Майлз, конечно, знал, что будет дальше. Он улыбался своей потаенной улыбкой, улыбался наедине с собой, улыбался Диане, глядя сквозь нее, когда она убеждала его, что еще не поздно уйти к Лизе. Он теперь не спешил, ибо был во власти иных сил. Теплые солнечные вечера он проводил в летнем домике, хотя Диана и беспокоилась, что там еще слишком сыро. Когда было холодно или дождливо, он сидел у окна в своем кабинете, глядя на серые облака, стремительно проносившиеся над крышей выставочного зала Эрлз-Корт. Когда темнело, он не зажигал света и смотрел на багровое зарево в лондонском небе. Мысли его делались смутными, расплывчатыми, на душе теплело. Смещалась, клубилась вокруг них тьма, и они начинали дробиться. Распадаться на образы.
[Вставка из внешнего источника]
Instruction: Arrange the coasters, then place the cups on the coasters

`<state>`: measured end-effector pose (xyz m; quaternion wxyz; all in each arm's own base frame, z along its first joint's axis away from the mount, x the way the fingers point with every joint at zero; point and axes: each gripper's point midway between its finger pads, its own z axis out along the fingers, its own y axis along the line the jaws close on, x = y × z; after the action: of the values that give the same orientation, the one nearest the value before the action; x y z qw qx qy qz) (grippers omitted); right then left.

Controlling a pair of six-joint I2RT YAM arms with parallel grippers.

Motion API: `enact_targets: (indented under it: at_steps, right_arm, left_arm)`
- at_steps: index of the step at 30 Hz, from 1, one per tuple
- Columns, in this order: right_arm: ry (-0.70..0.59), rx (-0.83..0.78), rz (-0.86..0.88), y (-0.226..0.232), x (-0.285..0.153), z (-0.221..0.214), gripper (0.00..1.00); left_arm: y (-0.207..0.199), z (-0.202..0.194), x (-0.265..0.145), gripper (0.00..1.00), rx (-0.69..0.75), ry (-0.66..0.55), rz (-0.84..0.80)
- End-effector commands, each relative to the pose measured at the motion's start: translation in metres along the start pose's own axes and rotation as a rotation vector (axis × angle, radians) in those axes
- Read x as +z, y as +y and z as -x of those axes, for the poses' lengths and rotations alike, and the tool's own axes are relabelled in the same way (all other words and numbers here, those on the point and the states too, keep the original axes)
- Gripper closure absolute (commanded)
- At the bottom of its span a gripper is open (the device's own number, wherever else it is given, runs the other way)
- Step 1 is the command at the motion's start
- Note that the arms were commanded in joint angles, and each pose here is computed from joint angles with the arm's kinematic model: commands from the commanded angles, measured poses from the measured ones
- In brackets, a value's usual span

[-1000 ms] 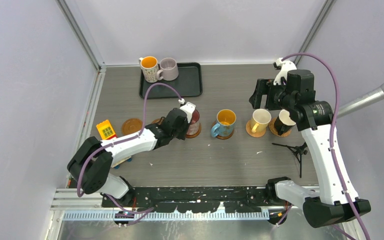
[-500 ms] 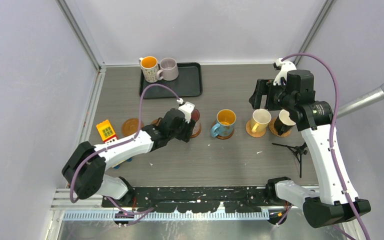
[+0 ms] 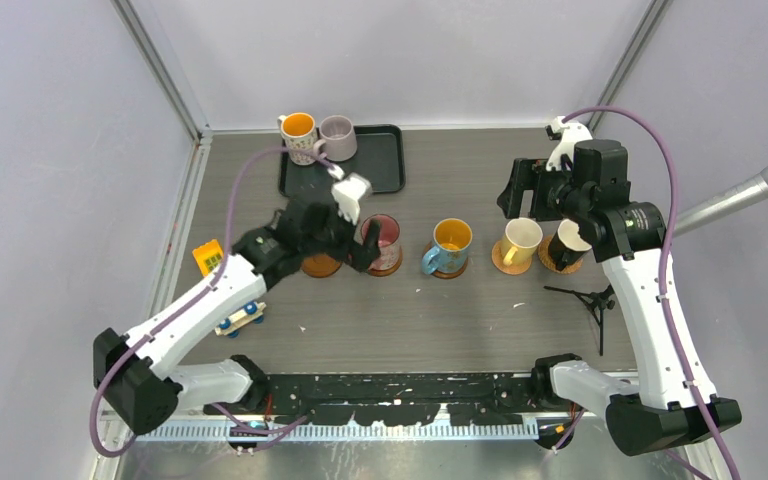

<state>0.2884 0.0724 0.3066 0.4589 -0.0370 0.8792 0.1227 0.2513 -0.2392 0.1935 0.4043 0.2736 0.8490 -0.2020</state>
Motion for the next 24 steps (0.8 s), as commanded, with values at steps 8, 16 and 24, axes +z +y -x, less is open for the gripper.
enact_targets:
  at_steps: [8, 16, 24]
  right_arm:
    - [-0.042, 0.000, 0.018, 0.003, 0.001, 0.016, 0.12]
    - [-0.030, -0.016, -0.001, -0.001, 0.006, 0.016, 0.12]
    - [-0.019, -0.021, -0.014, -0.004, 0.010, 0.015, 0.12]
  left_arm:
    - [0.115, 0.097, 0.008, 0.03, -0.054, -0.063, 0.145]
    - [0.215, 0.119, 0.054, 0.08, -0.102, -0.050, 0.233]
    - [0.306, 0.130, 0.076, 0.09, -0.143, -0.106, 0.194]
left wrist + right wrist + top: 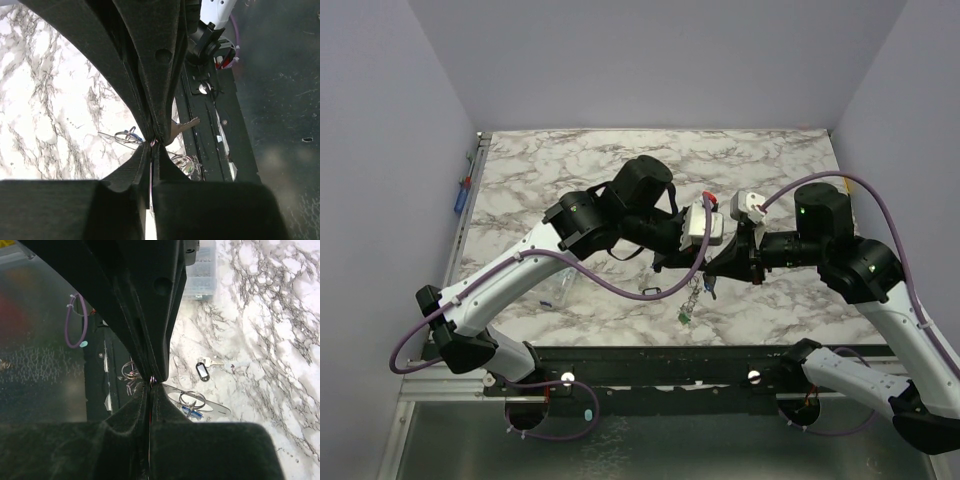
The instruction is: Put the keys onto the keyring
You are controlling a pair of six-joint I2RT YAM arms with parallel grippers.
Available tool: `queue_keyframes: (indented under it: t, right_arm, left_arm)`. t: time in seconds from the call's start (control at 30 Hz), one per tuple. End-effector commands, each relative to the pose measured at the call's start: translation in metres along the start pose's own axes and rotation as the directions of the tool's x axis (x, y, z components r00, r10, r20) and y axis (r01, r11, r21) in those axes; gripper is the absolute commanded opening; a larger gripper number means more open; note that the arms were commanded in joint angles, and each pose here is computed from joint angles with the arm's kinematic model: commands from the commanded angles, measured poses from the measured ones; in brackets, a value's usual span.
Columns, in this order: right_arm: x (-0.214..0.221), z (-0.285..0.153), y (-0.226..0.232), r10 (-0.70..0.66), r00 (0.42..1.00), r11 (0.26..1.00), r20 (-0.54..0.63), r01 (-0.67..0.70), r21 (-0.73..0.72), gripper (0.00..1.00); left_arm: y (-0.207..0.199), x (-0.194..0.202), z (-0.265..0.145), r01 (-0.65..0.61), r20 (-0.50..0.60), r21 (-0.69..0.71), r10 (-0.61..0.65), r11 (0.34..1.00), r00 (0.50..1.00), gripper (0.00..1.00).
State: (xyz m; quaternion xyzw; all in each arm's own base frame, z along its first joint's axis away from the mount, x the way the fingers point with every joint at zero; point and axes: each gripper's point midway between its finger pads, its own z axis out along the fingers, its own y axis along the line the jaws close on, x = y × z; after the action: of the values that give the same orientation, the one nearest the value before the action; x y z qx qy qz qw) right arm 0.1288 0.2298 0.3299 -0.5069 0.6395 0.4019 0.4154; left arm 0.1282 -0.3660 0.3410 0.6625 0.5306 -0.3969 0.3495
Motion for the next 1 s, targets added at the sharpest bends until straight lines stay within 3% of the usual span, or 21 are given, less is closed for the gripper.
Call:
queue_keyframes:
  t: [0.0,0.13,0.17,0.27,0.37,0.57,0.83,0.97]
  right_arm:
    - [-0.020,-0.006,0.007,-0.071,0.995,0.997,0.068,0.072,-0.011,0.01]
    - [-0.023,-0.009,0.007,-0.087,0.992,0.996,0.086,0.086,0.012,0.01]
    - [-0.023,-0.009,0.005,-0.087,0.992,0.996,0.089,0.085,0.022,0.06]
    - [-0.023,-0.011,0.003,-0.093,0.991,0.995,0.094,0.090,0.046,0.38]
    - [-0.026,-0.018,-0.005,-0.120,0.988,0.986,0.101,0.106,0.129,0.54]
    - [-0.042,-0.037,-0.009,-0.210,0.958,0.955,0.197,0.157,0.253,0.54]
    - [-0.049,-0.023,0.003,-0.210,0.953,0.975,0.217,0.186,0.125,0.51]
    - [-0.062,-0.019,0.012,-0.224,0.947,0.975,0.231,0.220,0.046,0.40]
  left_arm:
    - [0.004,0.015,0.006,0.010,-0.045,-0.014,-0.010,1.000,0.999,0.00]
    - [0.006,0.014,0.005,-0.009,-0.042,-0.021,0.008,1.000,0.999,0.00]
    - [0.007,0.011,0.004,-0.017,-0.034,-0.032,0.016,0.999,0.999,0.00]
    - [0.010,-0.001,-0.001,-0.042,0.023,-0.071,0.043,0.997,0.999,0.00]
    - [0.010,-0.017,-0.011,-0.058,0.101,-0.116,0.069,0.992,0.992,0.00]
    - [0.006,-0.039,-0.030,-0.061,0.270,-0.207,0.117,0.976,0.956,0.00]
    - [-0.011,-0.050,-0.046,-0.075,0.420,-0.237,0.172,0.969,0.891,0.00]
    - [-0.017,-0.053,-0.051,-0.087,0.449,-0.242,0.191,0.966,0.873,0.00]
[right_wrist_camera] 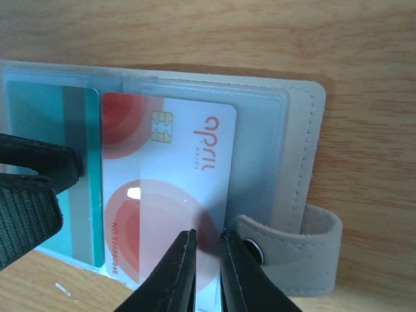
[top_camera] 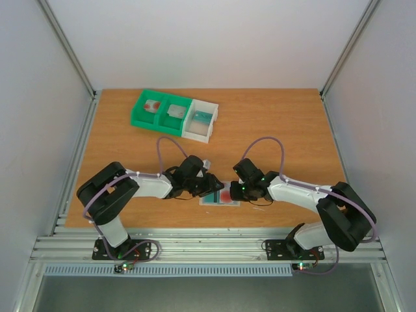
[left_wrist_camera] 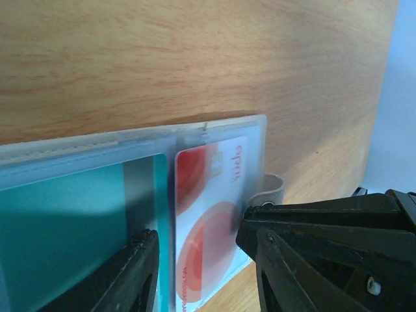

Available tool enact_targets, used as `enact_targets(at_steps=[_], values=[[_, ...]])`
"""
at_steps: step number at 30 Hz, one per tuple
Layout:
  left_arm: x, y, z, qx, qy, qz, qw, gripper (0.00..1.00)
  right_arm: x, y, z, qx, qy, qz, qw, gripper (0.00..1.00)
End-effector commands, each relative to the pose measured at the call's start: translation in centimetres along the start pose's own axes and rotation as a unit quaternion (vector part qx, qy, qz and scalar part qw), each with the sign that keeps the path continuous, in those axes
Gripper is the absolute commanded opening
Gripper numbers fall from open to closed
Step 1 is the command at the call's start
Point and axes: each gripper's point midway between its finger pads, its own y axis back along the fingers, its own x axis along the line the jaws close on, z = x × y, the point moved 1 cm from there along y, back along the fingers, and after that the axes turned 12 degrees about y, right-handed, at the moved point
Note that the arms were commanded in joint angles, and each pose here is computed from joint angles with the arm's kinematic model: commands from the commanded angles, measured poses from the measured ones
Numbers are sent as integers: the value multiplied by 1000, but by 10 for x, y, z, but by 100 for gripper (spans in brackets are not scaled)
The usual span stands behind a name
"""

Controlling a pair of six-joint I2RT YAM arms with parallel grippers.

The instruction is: Take the credit cards out of the card holder

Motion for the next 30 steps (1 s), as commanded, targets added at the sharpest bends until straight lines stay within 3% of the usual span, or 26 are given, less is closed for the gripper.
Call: enact_targets(at_steps=[1,8,13,21,30], values=[[3,-6,4,-5,-4,-8,1000,42,-5,-8,-5,5,3,-4,1000,14],[5,-14,2,9,1,-13,1000,40,-10,-12,-10,11,1,-10,1000,13],[4,-20,-1,20,14,-35,999,30,-11,-15,-13,16,0,-11,1000,13],[4,-19,-3,27,19,-46,998,1,-11,-15,-13,15,-4,-11,1000,13],[8,0,5,-6,22,-36,999,1,-12,-14,-13,16,-3,-15,1000,13]])
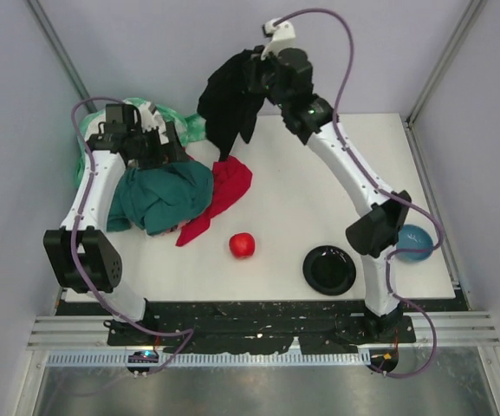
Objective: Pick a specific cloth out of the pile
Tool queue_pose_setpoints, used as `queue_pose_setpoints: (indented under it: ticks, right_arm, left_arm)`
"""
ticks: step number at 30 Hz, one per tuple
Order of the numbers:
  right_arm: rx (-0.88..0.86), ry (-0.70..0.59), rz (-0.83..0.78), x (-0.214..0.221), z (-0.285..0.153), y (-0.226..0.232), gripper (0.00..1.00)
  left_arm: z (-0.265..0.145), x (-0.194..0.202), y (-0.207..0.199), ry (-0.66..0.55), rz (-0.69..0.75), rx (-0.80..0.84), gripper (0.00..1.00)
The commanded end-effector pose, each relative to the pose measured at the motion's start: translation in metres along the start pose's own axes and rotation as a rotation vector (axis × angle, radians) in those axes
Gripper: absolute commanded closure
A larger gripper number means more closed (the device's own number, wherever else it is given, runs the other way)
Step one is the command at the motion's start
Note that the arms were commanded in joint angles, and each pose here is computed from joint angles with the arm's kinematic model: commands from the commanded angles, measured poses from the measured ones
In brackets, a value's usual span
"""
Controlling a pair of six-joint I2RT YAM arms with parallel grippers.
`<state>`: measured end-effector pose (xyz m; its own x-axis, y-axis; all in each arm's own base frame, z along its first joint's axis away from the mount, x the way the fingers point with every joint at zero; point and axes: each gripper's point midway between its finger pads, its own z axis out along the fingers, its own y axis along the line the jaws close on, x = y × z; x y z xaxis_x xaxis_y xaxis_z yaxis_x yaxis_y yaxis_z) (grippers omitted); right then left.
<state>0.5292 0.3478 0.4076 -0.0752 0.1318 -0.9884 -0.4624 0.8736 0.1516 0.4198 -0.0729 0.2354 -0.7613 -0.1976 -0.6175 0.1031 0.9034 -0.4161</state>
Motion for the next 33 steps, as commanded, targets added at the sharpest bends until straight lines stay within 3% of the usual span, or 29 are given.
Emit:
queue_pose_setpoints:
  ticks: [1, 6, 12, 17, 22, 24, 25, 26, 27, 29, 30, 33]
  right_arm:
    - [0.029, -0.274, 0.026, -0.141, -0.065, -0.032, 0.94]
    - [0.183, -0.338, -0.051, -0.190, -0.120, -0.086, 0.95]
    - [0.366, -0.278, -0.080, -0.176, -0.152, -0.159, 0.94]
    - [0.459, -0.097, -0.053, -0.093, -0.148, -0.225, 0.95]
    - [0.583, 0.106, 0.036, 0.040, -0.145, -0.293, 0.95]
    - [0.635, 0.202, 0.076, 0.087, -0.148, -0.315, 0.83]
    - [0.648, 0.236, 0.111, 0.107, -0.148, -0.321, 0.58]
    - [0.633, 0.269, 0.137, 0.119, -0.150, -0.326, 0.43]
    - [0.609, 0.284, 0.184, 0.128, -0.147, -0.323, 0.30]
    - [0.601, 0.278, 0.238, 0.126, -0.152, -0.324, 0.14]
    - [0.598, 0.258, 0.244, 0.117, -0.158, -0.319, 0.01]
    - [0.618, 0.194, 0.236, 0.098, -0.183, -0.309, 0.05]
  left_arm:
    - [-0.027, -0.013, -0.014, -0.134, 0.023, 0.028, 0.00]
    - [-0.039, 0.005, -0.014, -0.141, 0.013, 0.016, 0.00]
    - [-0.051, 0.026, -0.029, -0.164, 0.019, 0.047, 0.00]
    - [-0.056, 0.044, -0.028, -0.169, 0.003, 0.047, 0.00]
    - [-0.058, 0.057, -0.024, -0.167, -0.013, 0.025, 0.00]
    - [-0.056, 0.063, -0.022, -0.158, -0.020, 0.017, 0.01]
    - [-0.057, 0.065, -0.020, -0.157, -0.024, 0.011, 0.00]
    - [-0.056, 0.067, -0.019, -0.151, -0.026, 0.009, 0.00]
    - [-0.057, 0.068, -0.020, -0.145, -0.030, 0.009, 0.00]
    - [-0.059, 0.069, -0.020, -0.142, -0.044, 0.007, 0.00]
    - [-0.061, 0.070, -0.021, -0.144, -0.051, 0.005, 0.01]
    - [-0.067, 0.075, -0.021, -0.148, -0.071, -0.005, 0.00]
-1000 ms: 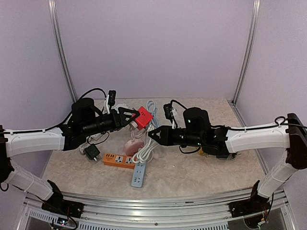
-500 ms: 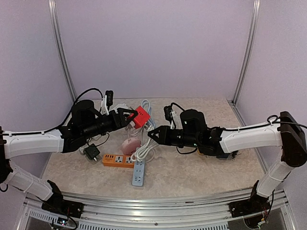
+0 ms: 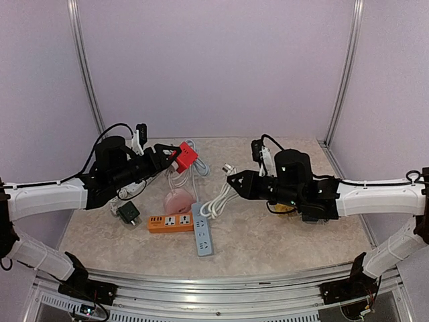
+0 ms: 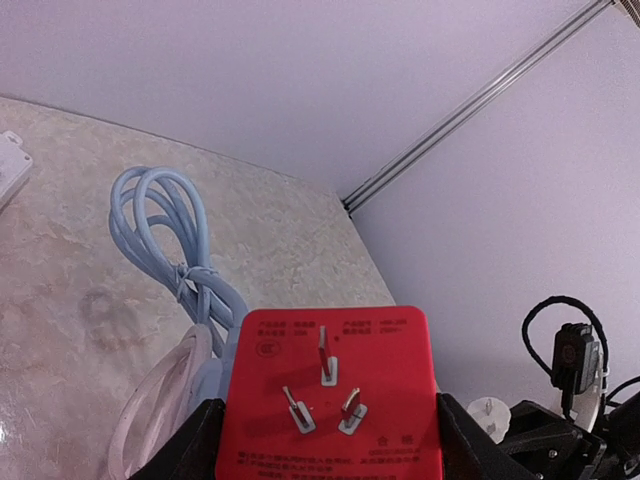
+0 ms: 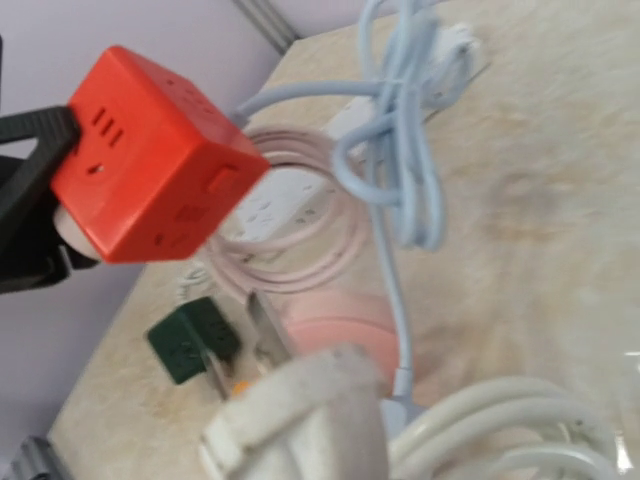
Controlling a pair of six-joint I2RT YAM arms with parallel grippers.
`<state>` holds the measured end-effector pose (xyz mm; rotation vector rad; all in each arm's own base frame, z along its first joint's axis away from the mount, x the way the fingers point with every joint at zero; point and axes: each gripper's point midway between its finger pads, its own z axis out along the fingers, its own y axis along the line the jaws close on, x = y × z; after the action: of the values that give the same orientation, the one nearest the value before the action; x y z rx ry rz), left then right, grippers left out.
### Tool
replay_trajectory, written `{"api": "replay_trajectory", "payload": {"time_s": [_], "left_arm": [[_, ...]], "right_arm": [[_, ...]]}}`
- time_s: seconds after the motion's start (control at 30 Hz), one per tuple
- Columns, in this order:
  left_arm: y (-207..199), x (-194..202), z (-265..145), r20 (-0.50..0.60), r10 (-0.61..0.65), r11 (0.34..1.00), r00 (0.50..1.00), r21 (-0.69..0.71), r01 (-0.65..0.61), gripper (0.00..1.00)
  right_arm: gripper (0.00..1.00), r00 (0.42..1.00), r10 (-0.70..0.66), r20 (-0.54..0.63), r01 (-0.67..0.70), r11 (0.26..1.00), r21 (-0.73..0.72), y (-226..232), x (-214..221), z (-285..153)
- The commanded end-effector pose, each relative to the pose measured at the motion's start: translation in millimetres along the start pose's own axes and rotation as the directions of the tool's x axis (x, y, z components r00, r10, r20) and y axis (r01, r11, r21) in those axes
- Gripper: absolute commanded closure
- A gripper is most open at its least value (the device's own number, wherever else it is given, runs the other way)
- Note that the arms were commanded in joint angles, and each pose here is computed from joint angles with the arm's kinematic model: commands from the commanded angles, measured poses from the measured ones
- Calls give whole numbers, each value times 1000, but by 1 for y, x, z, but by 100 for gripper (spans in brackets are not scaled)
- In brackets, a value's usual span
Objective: Pull the plug off the socket
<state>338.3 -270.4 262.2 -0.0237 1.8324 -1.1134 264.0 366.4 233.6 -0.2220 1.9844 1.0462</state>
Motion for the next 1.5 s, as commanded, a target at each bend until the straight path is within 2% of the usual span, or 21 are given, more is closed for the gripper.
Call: {"api": "replay_trajectory", "payload": {"time_s": [0.0, 0.27, 0.57, 0.97, 1.1, 1.23, 1.47], "left_arm": [[-34, -51, -6, 161, 16, 995, 987, 99, -33, 78], [-49, -65, -23, 117, 75, 982, 990, 161, -94, 78], [-62, -78, -56, 107, 125, 967, 986, 208, -145, 78], [-56, -91, -86, 141, 129, 967, 982, 200, -155, 78], [-58, -95, -93, 148, 134, 964, 980, 209, -163, 78], [-59, -100, -100, 161, 137, 965, 977, 203, -169, 78], [-63, -104, -107, 167, 173, 961, 971, 187, -204, 79]], "right_arm": [[100, 995, -72, 69, 67, 995, 80, -8, -20, -25], [100, 973, -195, 121, 167, 964, 206, -37, -72, -60], [100, 957, -285, 46, 257, 914, 314, -92, -112, -51], [100, 976, -214, 36, 195, 939, 282, -143, -121, -16], [100, 978, -206, 17, 186, 914, 360, -178, -130, -11], [100, 975, -222, 12, 182, 829, 528, -224, -150, -32], [100, 980, -197, 11, 151, 786, 599, -269, -159, -55]]}}
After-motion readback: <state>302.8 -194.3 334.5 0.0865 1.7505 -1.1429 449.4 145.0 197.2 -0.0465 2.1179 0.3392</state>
Майлз начал писать. Он писал легко. Огромными кусками, сложными, уже совершенными. Образы витали вокруг, ослепляли его своим многообразием. Бывает некая красота законченности в любви. Бывает некая красота законченности в искусстве. Только крайне редко. Майлз чувствовал наконец, что у него в стихах впервые в жизни звучит его собственный голос, и ничей другой. И он понял, что наступил момент, когда он смиренно может назвать себя поэтом. Он ждал этого многие годы, преданно ждал. Теперь же ему казалось, что он просто не умел ждать и что все его попытки предуготовить себя к великому служению, к которому он приступил только сейчас, были ненужными. Он пыжился, надрывался, бессмысленно скребся у поверхности жизни, а кто-то огромный, усмехаясь, наблюдал за ним. Что помогло ему, что перенесло его через труднопреодолимый моральный барьер в истинную жизнь — об этом Майлз тоже знал, но теперь, приступив к делу всей своей жизни, он уже больше не сосредоточивался на этом. И в глубине души у него жила спокойная уверенность в том, что, когда страсти перестанут владеть им — а это рано или поздно случится, — с ним останется его мастерство.